A crise financeira em Angola está a ter repercussões preocupantes nas Embaixadas fora do país, onde se vão acumulando os salários em atraso aos funcionários e as dívidas a fornecedores. Lisboa e Paris são exemplos da crise e já há quem tenha que levar papel higiénico de casa por não haver dinheiro para o comprar.

O semanário Expresso relata que na Embaixada de Angola em Lisboa, a maioria dos 80 funcionáriosnão recebe salário desde Março, tendo também subsídios por pagar.

Em Paris, a situação será semelhante, com ordenados em atraso há cerca de três meses, de acordo com o semanário.

E a situação não será exclusiva das Embaixada em Portugal e em França, verificando-se na “generalidade das missões diplomáticas angolanas, especialmente na Europa”, conforme apurou o Expresso que fala de um caso “muito preocupante”.

Além de estar a afectar a vida dos funcionários, a falta de dinheiro não permite às Embaixadas “pagar aos prestadores de serviços e as dívidas vão-se acumulando todos os dias”, refere ao jornal um funcionário da delegação de Angola em Lisboa.

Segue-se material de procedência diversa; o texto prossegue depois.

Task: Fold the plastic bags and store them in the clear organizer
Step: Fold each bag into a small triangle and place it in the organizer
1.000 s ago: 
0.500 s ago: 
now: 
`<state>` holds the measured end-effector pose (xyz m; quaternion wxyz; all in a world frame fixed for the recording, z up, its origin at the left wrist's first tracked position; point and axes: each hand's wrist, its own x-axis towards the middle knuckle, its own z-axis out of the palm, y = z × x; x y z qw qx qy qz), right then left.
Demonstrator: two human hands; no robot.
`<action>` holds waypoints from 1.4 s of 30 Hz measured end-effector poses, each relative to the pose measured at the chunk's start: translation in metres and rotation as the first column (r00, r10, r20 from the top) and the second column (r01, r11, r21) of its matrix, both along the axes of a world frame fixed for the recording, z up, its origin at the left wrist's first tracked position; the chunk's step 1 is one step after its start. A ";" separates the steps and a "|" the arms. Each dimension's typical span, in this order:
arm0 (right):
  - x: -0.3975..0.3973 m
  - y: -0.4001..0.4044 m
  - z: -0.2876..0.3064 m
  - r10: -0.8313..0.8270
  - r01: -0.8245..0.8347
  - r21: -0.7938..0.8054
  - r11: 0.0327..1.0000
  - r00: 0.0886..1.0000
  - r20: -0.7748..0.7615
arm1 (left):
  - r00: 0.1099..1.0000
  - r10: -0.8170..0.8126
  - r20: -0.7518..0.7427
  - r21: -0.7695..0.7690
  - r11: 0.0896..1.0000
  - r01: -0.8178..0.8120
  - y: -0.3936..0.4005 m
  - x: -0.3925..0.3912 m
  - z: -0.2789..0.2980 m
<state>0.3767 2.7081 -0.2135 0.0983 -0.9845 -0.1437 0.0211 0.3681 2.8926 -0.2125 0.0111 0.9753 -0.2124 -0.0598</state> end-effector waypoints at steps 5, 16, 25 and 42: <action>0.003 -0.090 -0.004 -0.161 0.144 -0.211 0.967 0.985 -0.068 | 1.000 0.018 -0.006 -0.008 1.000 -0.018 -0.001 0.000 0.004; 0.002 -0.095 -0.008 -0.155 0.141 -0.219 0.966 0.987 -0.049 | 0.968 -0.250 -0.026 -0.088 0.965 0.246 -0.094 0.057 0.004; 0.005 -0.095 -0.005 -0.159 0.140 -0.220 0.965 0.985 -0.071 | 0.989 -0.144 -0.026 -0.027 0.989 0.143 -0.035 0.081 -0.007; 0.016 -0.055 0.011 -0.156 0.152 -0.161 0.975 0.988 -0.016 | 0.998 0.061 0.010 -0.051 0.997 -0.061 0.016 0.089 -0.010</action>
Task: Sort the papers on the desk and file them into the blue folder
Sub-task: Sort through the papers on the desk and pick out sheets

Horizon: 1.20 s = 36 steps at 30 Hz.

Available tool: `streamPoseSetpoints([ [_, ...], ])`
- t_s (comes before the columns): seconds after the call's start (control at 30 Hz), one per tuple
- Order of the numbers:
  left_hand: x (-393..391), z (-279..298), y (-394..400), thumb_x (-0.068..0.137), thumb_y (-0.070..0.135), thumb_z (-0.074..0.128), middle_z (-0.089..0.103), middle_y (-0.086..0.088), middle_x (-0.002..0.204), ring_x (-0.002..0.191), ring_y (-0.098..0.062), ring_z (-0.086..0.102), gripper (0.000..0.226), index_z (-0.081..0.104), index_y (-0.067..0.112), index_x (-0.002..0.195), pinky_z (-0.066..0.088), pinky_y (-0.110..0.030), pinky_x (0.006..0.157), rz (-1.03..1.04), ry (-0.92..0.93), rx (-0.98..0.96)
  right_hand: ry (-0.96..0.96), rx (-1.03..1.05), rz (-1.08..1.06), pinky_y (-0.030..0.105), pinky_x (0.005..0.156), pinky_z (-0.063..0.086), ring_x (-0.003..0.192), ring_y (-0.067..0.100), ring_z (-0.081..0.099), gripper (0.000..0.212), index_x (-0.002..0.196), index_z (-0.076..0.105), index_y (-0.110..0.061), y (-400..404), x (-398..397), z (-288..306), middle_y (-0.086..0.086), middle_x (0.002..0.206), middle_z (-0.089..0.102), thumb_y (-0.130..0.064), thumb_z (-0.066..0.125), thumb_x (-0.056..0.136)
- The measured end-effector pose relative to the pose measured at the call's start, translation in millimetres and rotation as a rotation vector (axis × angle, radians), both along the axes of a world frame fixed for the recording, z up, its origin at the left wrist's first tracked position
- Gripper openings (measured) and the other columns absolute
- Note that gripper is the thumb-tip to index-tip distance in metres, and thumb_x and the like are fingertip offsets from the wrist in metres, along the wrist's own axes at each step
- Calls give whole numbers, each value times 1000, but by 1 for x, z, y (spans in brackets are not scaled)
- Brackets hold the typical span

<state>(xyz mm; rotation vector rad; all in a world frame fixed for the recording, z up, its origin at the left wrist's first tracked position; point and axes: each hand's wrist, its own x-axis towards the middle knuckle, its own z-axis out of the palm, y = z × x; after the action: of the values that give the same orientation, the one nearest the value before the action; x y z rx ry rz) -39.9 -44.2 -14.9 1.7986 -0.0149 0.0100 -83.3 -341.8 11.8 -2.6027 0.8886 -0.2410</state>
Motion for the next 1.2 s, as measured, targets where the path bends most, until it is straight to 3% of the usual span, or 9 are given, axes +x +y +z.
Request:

“Com a actual situação, já há trabalhadores a trazer das suas casas papel higiénico, água e sabonete para lavar as mãos, devido à incapacidade de a Embaixada adquirir estes produtos porque as empresas se recusam a prestar mais serviços enquanto não virem pagas as facturas em dívida”, reporta a mesma fonte não identificada pelo semanário.

O mesmo funcionário lamenta que alguns dos trabalhadores da Embaixada de Lisboa estão “na iminência de perder as suas casas e outros bens por falta de pagamento aos bancos”.

Angola atravessa uma grave crise financeira, sobretudo por causa da queda no preço do petróleo, e já pediu assistência ao FMI. O governo foi obrigado a apertar o cinto e os cortes chegaram ao salário de 9 mil euros do presidente José Eduardo dos Santos.

Entretanto, o país tem procurado diversificar a sua actividade económica, para não ser tão dependente do petróleo. Nesse sentido, tem apostado na revitalização da cultura da banana e na exploração de ouro.

Muitos portugueses que trabalham no país também estão a sentir na pele a crise, com salários em atraso.